» **What you will do**: In the data below, find each line carrying the string "asked" and copy it out.
** Opening Source data block **
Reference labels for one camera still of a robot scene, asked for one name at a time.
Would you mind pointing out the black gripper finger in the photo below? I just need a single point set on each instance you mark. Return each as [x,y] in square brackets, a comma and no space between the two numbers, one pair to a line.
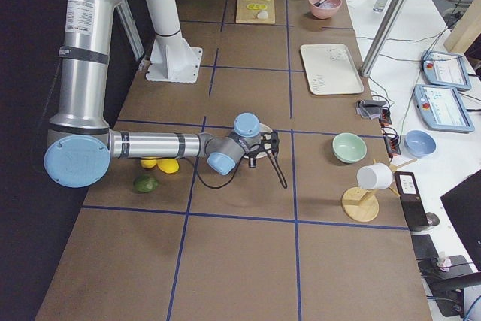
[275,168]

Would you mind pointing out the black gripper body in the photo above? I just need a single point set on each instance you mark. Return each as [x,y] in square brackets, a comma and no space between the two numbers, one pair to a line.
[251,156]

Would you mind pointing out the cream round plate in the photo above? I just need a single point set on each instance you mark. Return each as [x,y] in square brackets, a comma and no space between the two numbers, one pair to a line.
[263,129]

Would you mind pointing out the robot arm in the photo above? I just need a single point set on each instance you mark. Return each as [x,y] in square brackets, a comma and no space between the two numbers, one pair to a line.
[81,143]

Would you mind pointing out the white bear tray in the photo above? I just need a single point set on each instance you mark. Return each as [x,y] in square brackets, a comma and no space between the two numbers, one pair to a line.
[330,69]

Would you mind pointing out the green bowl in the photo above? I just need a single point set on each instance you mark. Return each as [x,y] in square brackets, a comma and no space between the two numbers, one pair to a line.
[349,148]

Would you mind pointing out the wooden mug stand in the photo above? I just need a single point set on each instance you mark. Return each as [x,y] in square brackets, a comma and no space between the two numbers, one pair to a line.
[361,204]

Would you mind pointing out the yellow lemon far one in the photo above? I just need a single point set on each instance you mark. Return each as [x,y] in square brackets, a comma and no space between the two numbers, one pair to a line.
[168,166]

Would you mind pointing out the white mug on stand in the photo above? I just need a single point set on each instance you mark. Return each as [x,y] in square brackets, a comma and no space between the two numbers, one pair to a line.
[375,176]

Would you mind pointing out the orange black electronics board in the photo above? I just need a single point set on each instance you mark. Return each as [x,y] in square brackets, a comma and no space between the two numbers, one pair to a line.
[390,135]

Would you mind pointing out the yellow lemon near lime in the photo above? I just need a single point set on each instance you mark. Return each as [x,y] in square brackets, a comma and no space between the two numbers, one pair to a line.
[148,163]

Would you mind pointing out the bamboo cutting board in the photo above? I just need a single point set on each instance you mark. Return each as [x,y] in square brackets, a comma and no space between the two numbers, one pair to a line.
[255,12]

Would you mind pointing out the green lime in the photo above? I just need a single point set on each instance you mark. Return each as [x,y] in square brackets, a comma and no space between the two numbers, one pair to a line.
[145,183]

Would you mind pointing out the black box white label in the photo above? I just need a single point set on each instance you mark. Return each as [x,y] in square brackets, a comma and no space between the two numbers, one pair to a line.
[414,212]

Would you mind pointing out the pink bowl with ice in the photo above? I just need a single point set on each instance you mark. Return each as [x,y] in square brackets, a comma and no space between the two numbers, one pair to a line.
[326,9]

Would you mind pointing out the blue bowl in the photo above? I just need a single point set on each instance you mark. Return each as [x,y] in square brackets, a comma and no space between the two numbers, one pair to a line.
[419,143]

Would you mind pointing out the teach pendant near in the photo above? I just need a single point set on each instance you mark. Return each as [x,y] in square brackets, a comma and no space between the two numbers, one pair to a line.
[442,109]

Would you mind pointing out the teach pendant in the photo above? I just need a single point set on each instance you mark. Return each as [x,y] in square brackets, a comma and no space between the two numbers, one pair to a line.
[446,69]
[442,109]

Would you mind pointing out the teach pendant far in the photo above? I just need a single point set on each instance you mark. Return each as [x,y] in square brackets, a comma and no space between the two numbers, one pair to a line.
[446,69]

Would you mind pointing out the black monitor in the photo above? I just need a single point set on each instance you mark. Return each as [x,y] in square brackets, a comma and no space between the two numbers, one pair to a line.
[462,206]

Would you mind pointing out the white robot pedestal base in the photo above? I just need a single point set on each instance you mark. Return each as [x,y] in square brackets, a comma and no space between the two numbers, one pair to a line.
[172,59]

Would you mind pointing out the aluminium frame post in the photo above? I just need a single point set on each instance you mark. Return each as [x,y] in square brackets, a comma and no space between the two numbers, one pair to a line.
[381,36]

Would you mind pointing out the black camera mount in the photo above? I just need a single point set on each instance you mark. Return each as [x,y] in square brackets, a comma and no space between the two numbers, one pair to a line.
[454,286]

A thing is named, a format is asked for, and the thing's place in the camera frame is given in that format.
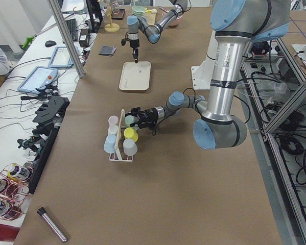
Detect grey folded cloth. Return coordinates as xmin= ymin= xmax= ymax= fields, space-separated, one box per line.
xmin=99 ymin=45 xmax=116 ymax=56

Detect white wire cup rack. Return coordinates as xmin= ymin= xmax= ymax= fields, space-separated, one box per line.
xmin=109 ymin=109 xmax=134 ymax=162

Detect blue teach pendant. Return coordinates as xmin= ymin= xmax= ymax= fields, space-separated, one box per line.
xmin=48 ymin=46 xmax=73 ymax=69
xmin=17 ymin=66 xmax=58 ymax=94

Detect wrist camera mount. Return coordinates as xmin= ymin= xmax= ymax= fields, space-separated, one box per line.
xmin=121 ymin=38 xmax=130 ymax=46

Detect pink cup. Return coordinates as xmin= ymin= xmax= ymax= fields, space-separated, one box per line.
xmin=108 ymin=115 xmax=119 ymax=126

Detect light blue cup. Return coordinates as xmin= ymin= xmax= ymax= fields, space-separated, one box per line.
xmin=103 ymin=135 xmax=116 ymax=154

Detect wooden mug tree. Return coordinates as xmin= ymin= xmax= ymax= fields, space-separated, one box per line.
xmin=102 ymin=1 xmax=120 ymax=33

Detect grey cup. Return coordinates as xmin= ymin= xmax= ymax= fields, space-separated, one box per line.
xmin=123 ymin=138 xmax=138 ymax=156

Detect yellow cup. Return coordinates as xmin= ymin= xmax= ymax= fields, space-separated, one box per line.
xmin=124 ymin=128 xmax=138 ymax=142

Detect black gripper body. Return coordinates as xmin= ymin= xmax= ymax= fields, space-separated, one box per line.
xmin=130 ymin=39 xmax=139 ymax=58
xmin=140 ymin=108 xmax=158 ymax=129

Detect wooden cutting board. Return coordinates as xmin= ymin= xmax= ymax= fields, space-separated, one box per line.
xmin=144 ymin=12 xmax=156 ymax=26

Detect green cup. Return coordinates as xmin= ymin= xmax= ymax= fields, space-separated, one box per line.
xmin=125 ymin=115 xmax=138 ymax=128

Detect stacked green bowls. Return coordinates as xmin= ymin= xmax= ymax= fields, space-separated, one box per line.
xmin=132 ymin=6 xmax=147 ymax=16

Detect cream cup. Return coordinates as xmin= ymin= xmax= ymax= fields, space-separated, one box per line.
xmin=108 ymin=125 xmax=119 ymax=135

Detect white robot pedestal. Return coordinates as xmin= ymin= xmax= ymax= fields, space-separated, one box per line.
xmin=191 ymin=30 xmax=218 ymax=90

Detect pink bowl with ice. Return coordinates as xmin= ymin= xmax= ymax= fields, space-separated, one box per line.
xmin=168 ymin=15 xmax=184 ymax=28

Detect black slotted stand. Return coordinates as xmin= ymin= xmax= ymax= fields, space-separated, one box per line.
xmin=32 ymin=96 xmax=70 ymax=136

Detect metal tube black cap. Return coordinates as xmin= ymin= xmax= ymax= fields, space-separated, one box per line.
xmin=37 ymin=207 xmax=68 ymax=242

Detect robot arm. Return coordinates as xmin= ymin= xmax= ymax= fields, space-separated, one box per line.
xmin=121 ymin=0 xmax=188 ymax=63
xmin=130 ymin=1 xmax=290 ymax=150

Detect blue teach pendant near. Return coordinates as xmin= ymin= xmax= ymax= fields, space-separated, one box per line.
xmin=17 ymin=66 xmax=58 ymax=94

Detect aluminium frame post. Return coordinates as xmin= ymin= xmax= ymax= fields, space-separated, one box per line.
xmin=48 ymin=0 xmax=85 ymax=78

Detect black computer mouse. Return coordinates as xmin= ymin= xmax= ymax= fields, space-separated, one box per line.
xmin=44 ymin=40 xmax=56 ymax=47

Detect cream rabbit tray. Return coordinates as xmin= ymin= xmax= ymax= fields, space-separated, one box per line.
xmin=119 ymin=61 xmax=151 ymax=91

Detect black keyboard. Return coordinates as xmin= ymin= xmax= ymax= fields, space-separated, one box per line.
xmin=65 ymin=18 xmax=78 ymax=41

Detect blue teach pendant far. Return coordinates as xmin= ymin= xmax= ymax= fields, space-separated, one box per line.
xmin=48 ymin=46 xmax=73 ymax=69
** Closing Source data block **
» **Task result**:
Reference labels for one camera still of a robot scene, asked for one name at a time.
A thing is named, a format is asked for, and the thing's place in the camera frame is given in that format.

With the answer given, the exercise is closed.